*Task item*: What is the count of lines in the data that hold the string "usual"? State the number alone.

*Provided entries*:
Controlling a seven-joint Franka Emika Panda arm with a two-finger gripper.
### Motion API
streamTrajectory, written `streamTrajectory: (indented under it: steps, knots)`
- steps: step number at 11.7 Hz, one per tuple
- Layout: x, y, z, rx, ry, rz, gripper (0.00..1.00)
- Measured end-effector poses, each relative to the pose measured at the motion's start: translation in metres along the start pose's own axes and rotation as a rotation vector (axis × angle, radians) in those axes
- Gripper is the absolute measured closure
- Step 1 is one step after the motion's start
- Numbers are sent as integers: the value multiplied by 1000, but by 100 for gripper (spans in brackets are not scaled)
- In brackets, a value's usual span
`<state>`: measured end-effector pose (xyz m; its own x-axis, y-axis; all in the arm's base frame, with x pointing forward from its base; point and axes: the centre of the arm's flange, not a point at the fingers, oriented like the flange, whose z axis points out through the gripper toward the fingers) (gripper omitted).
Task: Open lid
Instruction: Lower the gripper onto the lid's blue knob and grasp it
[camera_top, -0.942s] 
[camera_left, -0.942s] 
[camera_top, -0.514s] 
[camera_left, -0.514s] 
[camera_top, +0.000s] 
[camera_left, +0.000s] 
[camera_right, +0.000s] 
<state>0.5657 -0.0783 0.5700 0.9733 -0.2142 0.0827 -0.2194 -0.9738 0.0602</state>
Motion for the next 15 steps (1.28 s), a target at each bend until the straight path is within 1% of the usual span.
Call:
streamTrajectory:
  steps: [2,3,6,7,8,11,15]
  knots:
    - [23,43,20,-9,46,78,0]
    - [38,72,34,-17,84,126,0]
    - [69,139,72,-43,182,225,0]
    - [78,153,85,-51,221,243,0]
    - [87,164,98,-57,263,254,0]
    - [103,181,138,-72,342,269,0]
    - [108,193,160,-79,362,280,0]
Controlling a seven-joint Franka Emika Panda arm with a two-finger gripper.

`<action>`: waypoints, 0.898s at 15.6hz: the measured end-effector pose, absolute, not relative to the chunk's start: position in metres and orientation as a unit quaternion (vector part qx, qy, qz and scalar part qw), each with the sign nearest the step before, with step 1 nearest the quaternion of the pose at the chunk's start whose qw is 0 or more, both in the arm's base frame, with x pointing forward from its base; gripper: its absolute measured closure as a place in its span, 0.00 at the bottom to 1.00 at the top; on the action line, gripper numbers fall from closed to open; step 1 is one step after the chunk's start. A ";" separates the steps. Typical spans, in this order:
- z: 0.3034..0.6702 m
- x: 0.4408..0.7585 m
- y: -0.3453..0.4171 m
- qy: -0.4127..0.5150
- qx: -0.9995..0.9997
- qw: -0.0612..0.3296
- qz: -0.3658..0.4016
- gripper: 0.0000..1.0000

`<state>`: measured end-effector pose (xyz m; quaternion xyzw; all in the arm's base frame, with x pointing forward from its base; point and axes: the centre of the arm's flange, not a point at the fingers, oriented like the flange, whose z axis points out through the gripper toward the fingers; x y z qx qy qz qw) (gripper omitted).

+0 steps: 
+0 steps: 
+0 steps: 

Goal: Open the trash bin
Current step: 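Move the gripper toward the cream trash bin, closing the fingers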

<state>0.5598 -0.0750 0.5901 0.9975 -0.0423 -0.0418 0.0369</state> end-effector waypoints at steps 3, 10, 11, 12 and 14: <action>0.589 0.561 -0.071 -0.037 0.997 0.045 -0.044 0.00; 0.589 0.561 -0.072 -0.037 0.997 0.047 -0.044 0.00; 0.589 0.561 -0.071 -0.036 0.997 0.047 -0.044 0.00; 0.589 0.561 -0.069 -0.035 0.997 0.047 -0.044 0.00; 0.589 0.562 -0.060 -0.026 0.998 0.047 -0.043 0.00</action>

*Task solution*: 2